▶ [WHAT THE EXERCISE ASKS]: Across the listing below, how many lines contain "named"? Answer with the number and nothing else.

▶ [ENTRIES PROVIDED]:
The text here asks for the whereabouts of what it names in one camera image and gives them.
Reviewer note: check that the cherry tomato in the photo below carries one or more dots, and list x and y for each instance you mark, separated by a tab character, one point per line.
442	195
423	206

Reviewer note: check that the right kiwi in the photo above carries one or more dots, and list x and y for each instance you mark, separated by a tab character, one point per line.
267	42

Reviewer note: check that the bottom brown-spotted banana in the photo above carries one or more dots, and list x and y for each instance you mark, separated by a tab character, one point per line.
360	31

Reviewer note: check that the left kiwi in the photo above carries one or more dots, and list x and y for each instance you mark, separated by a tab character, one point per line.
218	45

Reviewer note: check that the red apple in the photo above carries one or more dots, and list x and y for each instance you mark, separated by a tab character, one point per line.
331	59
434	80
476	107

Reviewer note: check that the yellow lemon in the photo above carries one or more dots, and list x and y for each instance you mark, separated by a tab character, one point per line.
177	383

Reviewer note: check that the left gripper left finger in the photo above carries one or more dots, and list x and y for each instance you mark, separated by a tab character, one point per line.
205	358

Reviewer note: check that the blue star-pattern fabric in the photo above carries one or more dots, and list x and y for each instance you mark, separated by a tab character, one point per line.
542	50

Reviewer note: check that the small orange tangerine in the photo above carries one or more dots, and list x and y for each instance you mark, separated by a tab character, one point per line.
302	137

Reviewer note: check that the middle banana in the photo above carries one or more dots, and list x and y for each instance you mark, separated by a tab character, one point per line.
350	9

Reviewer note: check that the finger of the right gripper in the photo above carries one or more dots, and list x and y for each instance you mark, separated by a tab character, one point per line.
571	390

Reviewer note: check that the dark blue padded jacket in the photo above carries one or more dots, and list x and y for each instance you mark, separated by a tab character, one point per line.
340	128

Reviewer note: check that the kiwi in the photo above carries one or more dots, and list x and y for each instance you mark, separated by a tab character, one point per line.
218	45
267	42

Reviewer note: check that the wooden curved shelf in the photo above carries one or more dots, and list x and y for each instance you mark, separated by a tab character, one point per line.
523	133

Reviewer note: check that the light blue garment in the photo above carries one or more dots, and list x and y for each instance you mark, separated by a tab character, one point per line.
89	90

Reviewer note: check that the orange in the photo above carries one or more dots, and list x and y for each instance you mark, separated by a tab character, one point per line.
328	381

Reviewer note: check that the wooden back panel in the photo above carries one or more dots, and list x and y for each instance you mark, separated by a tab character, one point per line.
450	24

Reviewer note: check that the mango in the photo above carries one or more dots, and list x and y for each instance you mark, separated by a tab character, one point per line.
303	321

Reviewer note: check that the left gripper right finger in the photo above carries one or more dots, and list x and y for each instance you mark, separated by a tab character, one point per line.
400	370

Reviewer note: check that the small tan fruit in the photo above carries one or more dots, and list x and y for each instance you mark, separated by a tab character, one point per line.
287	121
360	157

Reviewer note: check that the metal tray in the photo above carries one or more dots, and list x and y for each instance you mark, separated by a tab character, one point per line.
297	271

==

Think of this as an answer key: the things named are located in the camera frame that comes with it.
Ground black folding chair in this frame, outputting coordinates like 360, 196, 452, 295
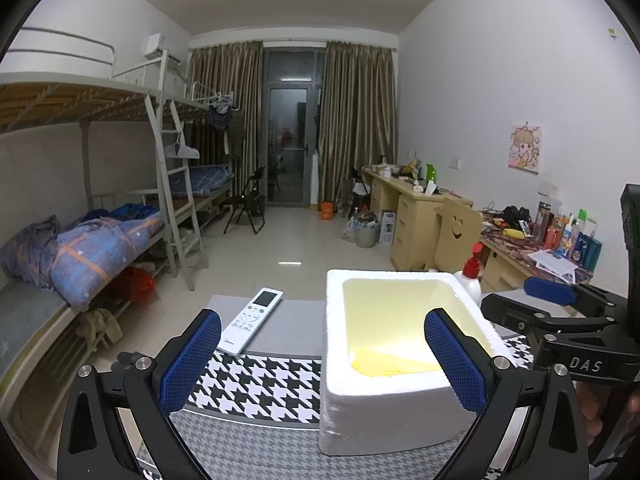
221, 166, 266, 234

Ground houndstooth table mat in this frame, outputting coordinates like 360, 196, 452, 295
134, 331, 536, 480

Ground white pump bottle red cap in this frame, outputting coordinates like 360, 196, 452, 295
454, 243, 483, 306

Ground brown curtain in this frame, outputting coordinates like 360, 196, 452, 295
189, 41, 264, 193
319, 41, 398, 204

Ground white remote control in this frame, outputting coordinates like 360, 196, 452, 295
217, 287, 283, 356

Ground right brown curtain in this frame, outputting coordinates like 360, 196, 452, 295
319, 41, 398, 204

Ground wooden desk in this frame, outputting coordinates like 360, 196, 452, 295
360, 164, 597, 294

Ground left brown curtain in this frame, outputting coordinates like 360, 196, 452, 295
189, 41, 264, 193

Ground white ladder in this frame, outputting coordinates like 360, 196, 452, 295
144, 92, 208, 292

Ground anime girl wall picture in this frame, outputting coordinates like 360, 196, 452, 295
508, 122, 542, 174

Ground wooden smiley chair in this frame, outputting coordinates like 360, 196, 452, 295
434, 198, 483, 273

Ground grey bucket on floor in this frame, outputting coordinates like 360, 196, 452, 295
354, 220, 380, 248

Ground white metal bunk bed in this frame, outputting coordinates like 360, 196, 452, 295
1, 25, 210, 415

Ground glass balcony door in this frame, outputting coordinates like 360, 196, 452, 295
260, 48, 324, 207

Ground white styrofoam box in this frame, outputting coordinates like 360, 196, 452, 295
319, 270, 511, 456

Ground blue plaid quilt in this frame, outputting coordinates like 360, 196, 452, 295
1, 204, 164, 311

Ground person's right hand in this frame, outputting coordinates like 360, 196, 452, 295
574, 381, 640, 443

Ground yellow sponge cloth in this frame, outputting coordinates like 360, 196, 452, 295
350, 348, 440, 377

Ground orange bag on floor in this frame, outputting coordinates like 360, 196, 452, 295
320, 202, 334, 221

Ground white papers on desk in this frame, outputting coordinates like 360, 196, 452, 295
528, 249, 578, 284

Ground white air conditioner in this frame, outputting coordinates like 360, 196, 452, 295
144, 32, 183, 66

* * *

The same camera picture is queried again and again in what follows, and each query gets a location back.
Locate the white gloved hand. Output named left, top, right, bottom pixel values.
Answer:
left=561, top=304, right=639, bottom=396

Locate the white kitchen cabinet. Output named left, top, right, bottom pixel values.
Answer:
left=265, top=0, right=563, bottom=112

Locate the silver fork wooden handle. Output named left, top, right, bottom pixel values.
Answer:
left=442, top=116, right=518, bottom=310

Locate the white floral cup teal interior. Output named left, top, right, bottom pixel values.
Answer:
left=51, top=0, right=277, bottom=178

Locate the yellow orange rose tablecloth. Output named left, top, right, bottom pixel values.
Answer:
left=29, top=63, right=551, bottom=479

▶ [PROBLEM SOLUTION]: 6